Brief:
Please copy the listing that follows exactly, leaving out any pictures.

Information shown below:

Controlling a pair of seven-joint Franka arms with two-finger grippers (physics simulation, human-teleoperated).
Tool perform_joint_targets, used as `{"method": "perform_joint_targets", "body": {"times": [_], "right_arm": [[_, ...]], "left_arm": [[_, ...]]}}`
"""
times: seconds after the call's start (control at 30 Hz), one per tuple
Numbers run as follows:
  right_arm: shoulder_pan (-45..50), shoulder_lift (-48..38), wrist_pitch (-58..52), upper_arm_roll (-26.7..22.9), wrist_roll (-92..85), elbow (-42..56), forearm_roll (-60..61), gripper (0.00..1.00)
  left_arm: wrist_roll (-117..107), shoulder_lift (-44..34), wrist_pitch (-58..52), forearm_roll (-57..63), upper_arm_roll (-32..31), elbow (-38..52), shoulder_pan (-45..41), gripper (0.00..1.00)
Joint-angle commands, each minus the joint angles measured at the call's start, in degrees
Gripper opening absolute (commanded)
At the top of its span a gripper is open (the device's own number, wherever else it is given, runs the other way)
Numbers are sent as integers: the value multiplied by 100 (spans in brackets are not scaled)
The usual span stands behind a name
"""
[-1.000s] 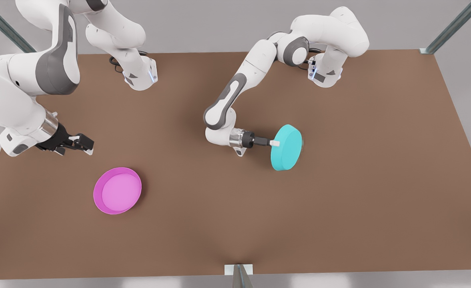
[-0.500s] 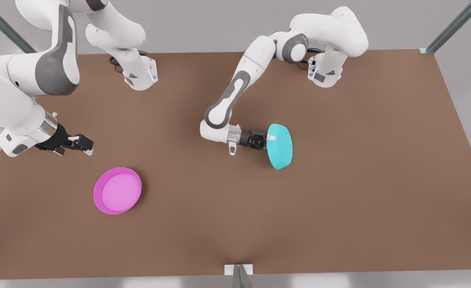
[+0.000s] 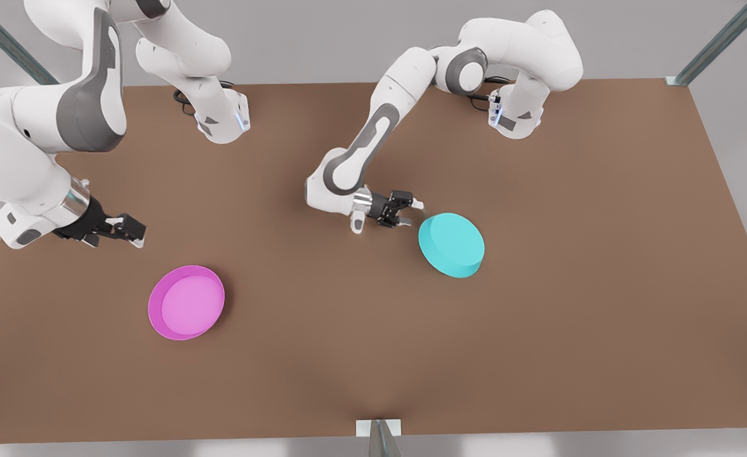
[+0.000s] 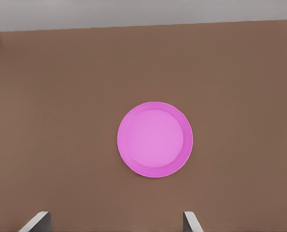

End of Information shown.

Answer to this task:
Controlling a pair of seven-joint Franka arms with two-finger grippers (physics simulation, human-teleoperated).
Tool perform_joint_targets, used as `{"method": "perform_joint_targets", "body": {"times": [_], "right_arm": [[_, ...]], "left_arm": [[_, ...]]}}`
"""
times: seconds after the call's start (control at 30 Hz), one per tuple
Numbers run as follows:
  right_arm: shoulder_pan (-45..50), shoulder_lift (-48..38), wrist_pitch (-58..52), upper_arm_roll (-26.7..22.9), wrist_roll (-92..85), elbow (-42..56), forearm_roll (-60..61), gripper (0.00..1.00)
  left_arm: wrist_roll (-117..107), shoulder_lift (-44..34), wrist_pitch (-58..52), forearm_roll (-57..63), upper_arm_roll (-32..31), elbow (-38..52), shoulder_pan (-45..41), gripper (0.00..1.00)
Joint-angle commands, each minus the joint angles measured at the call's start, in degrees
Gripper opening absolute (commanded)
At the top of its span a gripper is open (the device's own number, wherever else it is given, runs the other way)
Numbers are sent as integers: the value multiplied by 100 (spans in brackets are not scaled)
The usual span stands behind a name
"""
[-1.000s] 
[-0.500s] 
[+0.000s] 
[+0.000s] 

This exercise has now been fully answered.